Electromagnetic Induction | AP Physics C Electricity and Magnetism - Grade 9 PDF Download

Induced EMF

• An electromotive force (EMF) is produced in a conductor when there is relative motion between the conductor and a magnetic field.
• EMF can also be induced if the conductor remains stationary but is exposed to a changing magnetic field.
• When an electrical conductor moves within a fixed magnetic field, such as a wire cutting through magnetic field lines, it generates an EMF.

• Process of Inducing an EMF

  • As a magnet moves through a conductor (e.g., a coil), the magnetic field lines intersect with the turns of the conductor, inducing an EMF.
  • When the magnetic field changes, an EMF is generated in the coil due to the cutting of field lines.

• A sensitive voltmeter is a crucial tool for measuring induced EMF
• When a conductor forms a complete circuit, it induces a current detectable by an ammeter

Lenz's Law

• The Principle of Lenz's Law: Lenz's Law is a fundamental concept in electromagnetism that describes the direction of an induced electromotive force (emf) in a circuit. It states that the induced emf always opposes the change in magnetic flux that produces it.
• Opposing Changes: This means that when there is a change in magnetic flux through a circuit, an induced current will flow in such a way as to create a magnetic field that opposes the change in flux.
• Application in Practice: For instance, if a magnet is pushed into a coil of wire, the induced current will create a magnetic field that opposes the motion of the magnet. This action is in accordance with Lenz's Law.
• Generator Effect: When a magnet is moved towards a coil, the changing magnetic field induces a current in the coil. This induced current generates a magnetic field that resists the motion of the magnet, as described by Lenz's Law.

Demonstrating Lenz's Law

• When a magnet is pushed into a coil, a potential difference is induced in the coil due to the generator effect.
• Potential Difference: The induced potential difference always acts in a way that opposes the change causing it.
• Opposition: The coil exerts a force to resist the magnet being pushed into it.
• Pole Formation: The end of the coil nearest to the magnet becomes a north pole, resulting in repulsion of the magnet's north pole.

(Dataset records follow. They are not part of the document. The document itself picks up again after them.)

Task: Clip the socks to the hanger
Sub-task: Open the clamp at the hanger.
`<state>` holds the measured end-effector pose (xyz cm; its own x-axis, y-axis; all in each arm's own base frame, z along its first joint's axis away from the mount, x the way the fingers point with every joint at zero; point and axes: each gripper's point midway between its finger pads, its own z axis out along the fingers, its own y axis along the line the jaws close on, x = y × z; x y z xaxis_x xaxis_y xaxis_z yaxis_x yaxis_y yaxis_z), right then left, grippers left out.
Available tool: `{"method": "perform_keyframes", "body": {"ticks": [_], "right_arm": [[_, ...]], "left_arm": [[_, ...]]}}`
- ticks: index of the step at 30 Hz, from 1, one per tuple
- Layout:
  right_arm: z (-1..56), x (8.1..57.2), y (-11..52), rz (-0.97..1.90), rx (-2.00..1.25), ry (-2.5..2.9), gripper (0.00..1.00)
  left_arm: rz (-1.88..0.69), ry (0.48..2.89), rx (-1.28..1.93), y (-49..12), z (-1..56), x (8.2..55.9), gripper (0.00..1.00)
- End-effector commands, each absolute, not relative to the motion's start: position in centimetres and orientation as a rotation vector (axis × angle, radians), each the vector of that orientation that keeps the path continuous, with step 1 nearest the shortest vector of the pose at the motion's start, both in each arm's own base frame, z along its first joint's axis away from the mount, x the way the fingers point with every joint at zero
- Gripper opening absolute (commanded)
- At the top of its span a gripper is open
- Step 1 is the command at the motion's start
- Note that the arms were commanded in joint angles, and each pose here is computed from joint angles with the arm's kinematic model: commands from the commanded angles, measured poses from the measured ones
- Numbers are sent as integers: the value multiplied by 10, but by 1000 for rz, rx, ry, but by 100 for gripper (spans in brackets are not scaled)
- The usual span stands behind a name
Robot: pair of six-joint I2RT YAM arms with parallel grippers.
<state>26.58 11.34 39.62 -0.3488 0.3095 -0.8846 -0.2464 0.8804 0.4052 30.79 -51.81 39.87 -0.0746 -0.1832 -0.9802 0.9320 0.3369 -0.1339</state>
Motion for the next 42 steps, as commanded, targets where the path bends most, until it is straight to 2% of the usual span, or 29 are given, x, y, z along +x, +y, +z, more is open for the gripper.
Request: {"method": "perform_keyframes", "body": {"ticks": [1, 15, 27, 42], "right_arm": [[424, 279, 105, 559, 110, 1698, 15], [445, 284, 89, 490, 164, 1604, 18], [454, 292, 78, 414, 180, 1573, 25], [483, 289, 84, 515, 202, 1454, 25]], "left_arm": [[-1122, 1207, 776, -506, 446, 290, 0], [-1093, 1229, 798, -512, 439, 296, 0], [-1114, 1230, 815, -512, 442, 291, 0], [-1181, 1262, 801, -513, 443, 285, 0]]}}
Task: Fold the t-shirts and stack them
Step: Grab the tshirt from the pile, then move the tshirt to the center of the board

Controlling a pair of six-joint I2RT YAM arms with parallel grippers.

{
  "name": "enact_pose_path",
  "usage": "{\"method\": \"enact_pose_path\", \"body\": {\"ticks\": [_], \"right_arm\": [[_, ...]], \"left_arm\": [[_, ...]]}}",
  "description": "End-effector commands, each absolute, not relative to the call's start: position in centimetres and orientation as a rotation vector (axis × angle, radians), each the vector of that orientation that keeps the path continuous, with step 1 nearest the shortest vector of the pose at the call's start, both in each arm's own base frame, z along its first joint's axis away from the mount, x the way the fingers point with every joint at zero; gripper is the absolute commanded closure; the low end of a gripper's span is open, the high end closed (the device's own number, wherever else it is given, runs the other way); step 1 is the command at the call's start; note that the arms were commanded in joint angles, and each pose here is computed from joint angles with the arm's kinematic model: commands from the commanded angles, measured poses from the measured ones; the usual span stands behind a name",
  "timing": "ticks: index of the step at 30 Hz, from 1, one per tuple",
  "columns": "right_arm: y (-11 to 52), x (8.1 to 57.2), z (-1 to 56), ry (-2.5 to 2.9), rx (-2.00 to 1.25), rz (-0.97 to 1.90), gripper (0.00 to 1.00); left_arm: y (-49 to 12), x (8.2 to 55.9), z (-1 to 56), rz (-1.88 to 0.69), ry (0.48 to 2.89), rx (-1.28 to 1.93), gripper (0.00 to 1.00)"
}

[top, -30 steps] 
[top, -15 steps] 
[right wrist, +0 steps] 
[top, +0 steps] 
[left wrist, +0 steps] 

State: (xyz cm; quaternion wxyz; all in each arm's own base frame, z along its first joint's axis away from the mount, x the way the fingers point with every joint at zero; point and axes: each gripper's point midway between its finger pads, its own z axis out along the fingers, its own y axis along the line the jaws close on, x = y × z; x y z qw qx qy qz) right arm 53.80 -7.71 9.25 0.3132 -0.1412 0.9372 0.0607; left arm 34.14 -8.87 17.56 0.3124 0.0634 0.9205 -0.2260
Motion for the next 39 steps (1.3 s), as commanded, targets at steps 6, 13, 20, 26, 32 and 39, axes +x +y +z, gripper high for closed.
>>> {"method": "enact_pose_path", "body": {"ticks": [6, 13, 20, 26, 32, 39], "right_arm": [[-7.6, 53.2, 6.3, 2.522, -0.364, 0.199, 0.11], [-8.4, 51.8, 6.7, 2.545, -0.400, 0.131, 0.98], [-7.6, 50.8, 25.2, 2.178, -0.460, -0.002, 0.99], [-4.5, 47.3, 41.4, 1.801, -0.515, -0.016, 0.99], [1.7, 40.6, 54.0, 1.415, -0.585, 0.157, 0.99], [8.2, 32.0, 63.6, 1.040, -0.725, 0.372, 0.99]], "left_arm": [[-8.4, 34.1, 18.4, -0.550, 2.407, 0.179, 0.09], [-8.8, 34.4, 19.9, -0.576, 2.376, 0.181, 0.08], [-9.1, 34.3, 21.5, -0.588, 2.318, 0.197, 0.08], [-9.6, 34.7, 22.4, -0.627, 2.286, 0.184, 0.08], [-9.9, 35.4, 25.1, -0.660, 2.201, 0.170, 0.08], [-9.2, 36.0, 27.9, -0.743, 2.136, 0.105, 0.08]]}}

• If a magnet is pulled away from the coil, the end of the coil nearest to the magnet will become a south pole.
• South Pole Formation: The induced potential difference in the coil opposes the change and causes the end of the coil to act as a south pole, attracting the north pole of the magnet.
• Explanation:
  • When a coil is moved near a magnet, a potential difference is induced in the coil.
  • This induced potential difference always acts against the change that caused it.
  • The coil exerts a force to resist the motion of the magnet away from the coil.
  • As a result, the end of the coil closest to the magnet becomes a south pole.
  • This south pole end of the coil will attract the north pole of the magnet.

Right-Hand Dynamo Rule

• When a wire moves through a magnetic field, the Right-Hand Dynamo Rule helps determine the direction of the induced EMF.

Steps to Use the Rule:

• First Finger = Field:
• Begin by pointing the first finger (on the right hand) in the direction of the field.
• Thumb = Motion:
• Next, point the thumb in the direction that the wire is moving.

The Right-Hand Dynamo Rule simplifies the process of determining the direction of induced EMF when a wire moves through a magnetic field.